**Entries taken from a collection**
—————

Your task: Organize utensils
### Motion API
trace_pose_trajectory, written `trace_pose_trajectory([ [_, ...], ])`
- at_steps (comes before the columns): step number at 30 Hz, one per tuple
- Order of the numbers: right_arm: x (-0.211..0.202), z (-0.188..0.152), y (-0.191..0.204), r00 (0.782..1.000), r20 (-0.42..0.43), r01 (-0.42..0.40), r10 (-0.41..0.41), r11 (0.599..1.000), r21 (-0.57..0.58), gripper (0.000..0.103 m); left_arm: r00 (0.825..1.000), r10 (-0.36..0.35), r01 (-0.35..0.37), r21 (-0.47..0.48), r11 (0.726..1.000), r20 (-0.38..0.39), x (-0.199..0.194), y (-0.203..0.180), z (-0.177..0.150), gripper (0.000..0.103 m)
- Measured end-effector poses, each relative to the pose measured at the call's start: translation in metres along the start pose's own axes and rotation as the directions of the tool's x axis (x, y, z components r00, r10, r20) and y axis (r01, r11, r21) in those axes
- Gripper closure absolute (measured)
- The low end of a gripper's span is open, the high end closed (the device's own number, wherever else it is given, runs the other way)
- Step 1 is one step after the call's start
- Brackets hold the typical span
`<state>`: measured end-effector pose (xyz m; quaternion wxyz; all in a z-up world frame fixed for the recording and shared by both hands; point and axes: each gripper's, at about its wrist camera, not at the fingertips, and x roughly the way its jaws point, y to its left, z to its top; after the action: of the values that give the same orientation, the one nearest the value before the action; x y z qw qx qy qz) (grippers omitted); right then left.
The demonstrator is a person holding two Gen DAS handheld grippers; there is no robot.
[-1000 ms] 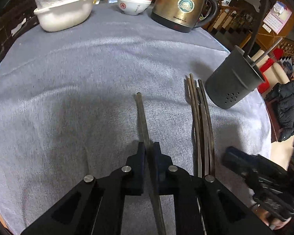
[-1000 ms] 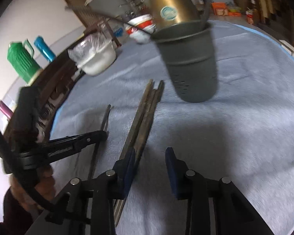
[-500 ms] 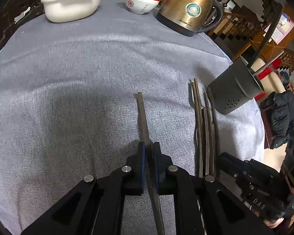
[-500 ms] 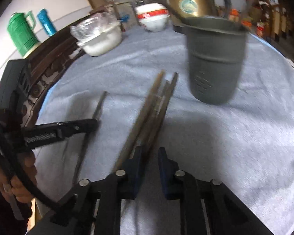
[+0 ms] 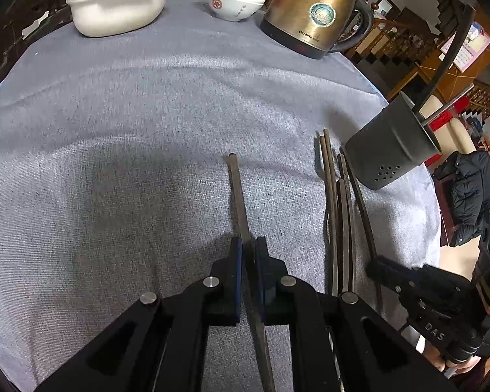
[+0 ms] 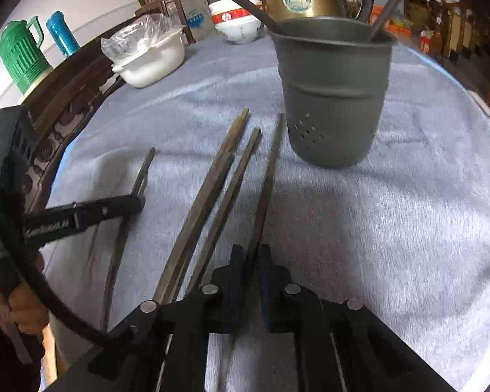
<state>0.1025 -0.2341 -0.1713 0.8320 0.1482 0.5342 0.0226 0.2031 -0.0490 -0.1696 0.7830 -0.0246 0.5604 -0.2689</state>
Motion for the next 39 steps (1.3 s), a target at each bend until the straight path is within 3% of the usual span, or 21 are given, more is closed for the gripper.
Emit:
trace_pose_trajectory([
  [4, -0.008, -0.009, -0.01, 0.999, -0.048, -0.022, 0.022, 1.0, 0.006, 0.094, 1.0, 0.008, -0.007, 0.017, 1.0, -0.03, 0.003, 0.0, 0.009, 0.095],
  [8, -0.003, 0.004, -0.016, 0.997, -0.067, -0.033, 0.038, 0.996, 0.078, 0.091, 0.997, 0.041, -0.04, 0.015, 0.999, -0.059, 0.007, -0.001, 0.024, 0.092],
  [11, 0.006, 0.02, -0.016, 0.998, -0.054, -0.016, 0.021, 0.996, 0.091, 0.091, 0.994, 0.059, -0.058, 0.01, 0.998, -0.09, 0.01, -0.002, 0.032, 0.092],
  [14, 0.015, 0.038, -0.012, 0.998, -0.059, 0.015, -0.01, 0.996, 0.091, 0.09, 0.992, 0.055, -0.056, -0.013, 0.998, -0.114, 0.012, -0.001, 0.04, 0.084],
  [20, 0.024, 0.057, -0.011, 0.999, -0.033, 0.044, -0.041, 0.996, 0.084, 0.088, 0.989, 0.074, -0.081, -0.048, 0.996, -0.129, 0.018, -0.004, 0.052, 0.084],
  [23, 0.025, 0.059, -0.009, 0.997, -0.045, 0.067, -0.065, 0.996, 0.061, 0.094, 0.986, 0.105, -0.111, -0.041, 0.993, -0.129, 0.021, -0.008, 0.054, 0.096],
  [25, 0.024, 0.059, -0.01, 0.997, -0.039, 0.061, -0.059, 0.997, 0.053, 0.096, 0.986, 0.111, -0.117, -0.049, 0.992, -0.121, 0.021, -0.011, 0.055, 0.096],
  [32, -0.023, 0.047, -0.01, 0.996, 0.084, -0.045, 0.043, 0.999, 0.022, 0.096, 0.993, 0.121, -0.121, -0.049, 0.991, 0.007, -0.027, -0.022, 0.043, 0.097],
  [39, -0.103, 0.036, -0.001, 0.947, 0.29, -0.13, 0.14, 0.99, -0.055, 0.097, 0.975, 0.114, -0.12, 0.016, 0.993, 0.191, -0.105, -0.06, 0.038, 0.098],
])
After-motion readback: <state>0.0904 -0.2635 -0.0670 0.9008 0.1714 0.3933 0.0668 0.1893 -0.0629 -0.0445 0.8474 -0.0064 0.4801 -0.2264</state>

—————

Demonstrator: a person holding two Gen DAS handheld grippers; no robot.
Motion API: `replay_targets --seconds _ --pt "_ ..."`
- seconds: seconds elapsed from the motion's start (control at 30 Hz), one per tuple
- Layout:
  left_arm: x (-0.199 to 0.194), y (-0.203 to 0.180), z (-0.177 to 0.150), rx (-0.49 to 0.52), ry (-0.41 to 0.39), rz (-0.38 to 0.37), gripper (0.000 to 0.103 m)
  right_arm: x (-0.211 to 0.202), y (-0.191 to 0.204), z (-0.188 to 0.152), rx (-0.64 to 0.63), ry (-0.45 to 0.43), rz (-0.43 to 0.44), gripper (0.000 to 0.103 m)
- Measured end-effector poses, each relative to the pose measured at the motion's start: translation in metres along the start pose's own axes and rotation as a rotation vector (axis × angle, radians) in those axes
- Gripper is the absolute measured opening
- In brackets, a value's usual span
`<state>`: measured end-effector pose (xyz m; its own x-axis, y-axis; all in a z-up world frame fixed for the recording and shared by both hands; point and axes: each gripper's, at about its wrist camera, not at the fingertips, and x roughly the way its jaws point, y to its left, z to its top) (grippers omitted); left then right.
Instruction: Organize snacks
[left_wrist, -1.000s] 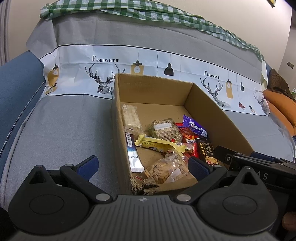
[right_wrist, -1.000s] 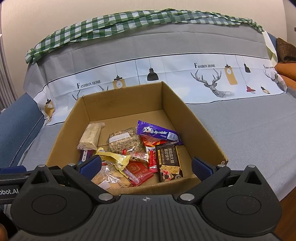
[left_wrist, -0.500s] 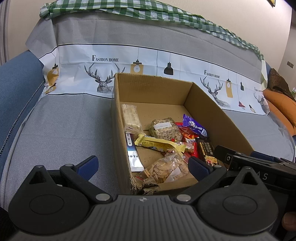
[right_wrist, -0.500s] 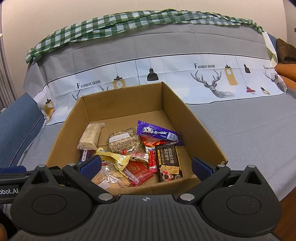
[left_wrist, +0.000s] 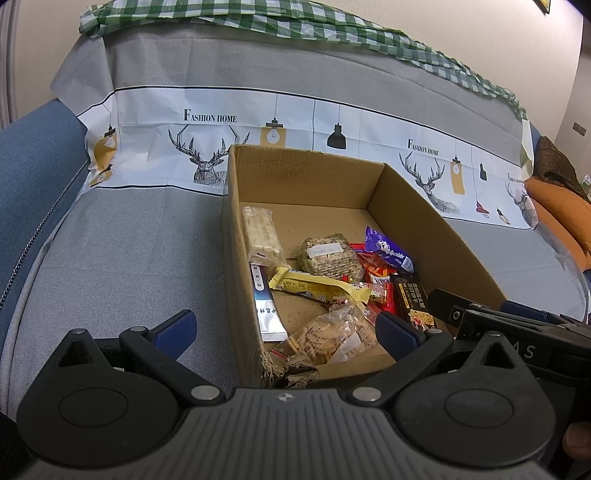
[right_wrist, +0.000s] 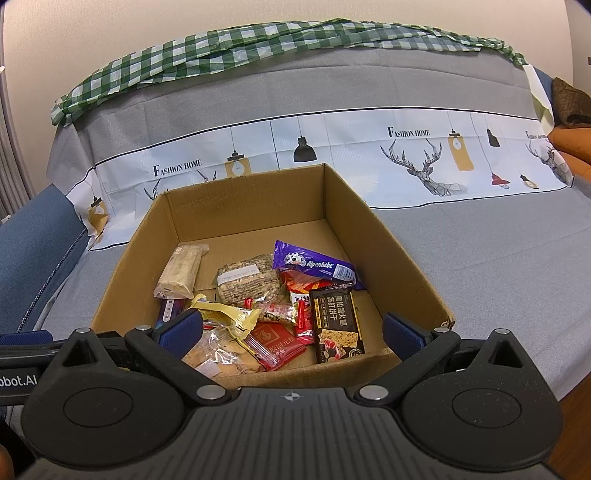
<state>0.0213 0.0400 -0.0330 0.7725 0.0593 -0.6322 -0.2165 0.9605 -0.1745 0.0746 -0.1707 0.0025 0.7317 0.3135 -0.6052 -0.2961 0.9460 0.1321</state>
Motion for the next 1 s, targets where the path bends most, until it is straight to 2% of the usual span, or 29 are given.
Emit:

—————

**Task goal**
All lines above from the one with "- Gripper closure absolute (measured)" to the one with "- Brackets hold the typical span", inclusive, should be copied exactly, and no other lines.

**Result for this task**
- Gripper closure absolute (measured)
- The low end of a gripper's span is open, the high end closed (the device's own number, wherever else it is given, runs the other way)
- Step 1 is one step after the call's start
- Brackets hold the typical span

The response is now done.